→ **TASK GOAL**: Beneath this instruction is a listing; print exactly the lines in it starting at the line that contains "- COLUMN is" and going through the line that contains "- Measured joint".
___ COLLECTED DATA
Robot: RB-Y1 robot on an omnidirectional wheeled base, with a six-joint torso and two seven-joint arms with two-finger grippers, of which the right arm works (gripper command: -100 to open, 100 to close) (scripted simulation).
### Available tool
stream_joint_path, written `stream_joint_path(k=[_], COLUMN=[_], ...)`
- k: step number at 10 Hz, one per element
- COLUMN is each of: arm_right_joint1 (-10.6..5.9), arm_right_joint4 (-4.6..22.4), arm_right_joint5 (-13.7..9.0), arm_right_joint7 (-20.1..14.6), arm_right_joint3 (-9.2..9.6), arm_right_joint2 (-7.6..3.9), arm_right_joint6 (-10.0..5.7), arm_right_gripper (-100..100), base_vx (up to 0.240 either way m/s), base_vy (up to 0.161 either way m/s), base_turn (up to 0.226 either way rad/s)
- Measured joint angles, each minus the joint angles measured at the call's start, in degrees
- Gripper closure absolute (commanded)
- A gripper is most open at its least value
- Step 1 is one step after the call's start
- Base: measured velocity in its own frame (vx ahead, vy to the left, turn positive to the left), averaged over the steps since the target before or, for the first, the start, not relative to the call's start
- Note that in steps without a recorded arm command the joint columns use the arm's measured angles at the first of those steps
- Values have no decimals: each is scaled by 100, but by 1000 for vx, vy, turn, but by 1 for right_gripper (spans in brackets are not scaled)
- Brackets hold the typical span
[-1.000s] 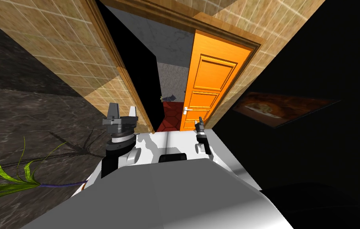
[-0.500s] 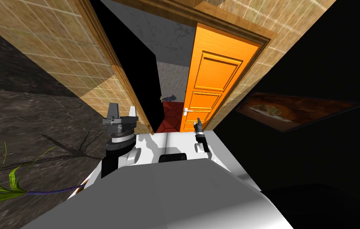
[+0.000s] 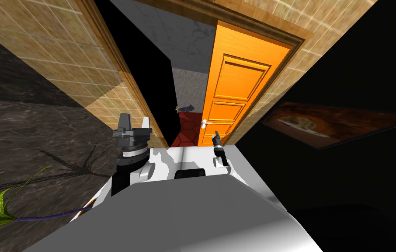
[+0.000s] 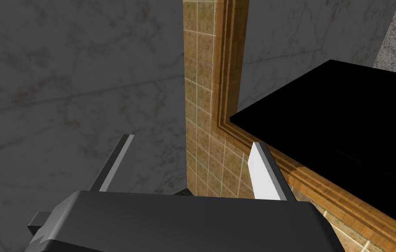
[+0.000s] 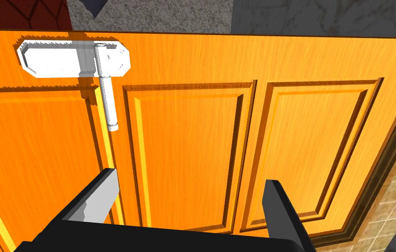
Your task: Push the door open
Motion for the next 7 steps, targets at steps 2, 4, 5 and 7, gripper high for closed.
stream_joint_path(k=[2,4,5,7], arm_right_joint1=[-91,-264,-299,-410], arm_right_joint4=[203,550,633,838], arm_right_joint5=[-9,19,19,16], arm_right_joint7=[-19,22,25,17], arm_right_joint3=[-14,-7,-4,-18], arm_right_joint2=[-41,14,0,-18], arm_right_joint6=[73,119,188,279], arm_right_gripper=[-100,-100,-100,-100], base_vx=[97,136,117,97], base_vy=[-51,-67,-45,-42], base_turn=[27,46,25,20])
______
→ **ANSWER FOR THE TASK**:
- COLUMN is each of: arm_right_joint1 (-10.6..5.9), arm_right_joint4 (-4.6..22.4), arm_right_joint5 (-13.7..9.0), arm_right_joint7 (-20.1..14.6), arm_right_joint3 (-9.2..9.6), arm_right_joint2 (-7.6..3.9), arm_right_joint6 (-10.0..5.7), arm_right_gripper (-100..100), base_vx (up to 0.240 either way m/s), base_vy (up to 0.161 either way m/s), base_turn (up to 0.226 either way rad/s)
- Measured joint angles, each minus the joint angles measured at the call's start, in degrees

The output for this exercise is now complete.